**Collected data**
□ □ □ □ □ □ □

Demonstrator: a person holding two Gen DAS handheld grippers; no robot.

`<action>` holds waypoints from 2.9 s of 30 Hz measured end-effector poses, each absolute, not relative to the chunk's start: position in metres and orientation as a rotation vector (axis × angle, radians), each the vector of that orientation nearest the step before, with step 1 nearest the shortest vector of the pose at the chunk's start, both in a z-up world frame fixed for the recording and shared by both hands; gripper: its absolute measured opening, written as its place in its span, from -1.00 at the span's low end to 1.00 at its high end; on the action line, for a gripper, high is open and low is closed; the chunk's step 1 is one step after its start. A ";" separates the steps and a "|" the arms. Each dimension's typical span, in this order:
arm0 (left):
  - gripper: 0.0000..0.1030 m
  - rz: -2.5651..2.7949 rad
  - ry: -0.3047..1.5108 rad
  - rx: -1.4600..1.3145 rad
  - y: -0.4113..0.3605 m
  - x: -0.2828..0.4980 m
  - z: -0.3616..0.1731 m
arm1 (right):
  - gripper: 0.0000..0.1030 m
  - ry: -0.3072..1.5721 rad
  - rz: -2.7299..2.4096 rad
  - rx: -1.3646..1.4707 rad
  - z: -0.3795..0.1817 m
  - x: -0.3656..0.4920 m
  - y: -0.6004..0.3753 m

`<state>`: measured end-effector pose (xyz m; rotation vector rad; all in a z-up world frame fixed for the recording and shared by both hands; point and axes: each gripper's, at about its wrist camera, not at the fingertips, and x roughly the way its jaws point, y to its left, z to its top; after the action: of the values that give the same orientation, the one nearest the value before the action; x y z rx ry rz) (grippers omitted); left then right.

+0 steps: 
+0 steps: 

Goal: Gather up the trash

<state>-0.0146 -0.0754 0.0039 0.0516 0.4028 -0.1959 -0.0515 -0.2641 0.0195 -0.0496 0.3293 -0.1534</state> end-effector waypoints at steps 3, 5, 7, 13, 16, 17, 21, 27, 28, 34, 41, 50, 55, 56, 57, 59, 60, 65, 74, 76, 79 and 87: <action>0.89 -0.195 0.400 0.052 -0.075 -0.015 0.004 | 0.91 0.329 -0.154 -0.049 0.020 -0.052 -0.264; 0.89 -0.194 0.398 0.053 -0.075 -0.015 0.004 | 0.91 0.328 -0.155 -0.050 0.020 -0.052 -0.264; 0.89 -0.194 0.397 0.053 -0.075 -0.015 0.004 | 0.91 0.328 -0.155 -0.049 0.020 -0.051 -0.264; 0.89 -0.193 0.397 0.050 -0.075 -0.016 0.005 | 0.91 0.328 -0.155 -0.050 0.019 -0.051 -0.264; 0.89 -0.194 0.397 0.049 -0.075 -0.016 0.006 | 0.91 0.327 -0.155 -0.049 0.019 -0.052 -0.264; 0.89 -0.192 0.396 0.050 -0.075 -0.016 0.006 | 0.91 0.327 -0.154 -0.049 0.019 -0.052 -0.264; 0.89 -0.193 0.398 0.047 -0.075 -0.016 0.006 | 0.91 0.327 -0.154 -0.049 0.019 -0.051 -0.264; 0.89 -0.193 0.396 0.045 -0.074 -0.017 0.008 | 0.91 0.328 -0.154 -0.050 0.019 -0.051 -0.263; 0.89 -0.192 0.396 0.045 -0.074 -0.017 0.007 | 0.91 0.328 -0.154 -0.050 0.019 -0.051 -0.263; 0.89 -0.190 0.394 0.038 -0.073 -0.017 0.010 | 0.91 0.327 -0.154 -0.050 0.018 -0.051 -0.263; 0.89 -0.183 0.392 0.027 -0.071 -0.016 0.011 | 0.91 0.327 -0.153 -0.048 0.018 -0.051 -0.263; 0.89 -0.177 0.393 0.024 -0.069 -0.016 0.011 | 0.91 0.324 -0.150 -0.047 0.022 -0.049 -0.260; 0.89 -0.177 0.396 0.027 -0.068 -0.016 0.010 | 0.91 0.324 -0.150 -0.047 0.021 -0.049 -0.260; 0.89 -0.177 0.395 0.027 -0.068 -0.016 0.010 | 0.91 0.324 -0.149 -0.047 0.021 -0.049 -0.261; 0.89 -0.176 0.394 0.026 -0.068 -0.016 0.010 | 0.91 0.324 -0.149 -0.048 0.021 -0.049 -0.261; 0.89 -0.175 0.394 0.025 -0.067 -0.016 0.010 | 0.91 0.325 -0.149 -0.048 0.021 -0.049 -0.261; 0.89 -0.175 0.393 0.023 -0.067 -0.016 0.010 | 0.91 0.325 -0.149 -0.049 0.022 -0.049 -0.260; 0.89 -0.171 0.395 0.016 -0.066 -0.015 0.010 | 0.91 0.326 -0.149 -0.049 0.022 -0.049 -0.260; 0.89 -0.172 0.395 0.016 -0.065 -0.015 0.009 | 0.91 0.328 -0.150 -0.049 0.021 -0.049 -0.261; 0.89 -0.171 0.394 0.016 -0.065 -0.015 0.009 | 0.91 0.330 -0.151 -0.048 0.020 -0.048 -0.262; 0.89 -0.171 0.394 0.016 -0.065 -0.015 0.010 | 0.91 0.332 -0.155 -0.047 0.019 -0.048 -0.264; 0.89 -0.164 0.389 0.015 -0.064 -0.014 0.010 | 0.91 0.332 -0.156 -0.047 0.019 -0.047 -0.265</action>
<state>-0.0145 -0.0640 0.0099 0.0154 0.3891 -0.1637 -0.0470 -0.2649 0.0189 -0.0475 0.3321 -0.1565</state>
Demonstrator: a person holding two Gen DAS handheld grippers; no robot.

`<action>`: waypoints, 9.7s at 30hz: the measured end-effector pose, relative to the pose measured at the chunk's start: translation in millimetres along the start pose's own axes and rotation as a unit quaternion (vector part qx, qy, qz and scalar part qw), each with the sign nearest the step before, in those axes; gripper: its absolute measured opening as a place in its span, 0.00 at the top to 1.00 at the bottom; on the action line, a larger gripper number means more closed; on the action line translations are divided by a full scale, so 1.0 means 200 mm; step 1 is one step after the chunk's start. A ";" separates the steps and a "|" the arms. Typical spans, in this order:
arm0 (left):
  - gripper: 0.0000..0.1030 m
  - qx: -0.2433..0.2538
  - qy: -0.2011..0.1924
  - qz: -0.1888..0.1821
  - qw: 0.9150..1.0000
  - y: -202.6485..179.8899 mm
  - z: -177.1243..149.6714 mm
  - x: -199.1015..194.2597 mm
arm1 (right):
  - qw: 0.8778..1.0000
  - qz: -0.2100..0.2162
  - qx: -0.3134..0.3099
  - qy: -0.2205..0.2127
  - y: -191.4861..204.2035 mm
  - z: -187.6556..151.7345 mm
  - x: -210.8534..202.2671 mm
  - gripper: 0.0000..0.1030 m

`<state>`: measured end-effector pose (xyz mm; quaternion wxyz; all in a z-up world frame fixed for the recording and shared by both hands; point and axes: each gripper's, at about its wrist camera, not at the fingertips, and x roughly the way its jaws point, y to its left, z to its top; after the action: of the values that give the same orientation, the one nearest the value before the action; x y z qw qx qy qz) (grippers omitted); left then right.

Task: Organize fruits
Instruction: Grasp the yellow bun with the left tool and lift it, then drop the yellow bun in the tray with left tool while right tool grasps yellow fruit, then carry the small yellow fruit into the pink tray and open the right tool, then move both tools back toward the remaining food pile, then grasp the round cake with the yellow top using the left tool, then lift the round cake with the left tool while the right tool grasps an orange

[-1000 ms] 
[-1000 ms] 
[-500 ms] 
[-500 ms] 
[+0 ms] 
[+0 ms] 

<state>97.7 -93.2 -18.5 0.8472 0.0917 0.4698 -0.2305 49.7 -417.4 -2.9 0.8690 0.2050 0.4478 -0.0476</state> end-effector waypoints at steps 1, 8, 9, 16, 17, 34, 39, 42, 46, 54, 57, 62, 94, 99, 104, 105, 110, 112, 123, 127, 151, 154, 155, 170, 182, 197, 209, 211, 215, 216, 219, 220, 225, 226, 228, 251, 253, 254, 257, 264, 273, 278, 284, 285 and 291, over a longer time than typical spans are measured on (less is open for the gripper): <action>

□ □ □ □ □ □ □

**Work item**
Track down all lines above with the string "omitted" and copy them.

**Output**
`<state>`: measured end-effector pose (xyz m; rotation vector rad; all in a z-up world frame fixed for the recording and shared by both hands; point and axes: each gripper's, at about its wrist camera, not at the fingertips, and x roughly the way its jaws point, y to its left, z to its top; after the action: of the values that give the same orientation, the one nearest the value before the action; x y z rx ry rz) (grippers omitted); left then right.
`<state>`: measured end-effector pose (xyz mm; quaternion wxyz; all in a z-up world frame fixed for the recording and shared by both hands; point and axes: each gripper's, at about its wrist camera, not at the fingertips, and x roughly the way its jaws point, y to its left, z to its top; after the action: of the values that give the same orientation, the one nearest the value before the action; x y z qw qx qy qz) (grippers omitted); left then right.

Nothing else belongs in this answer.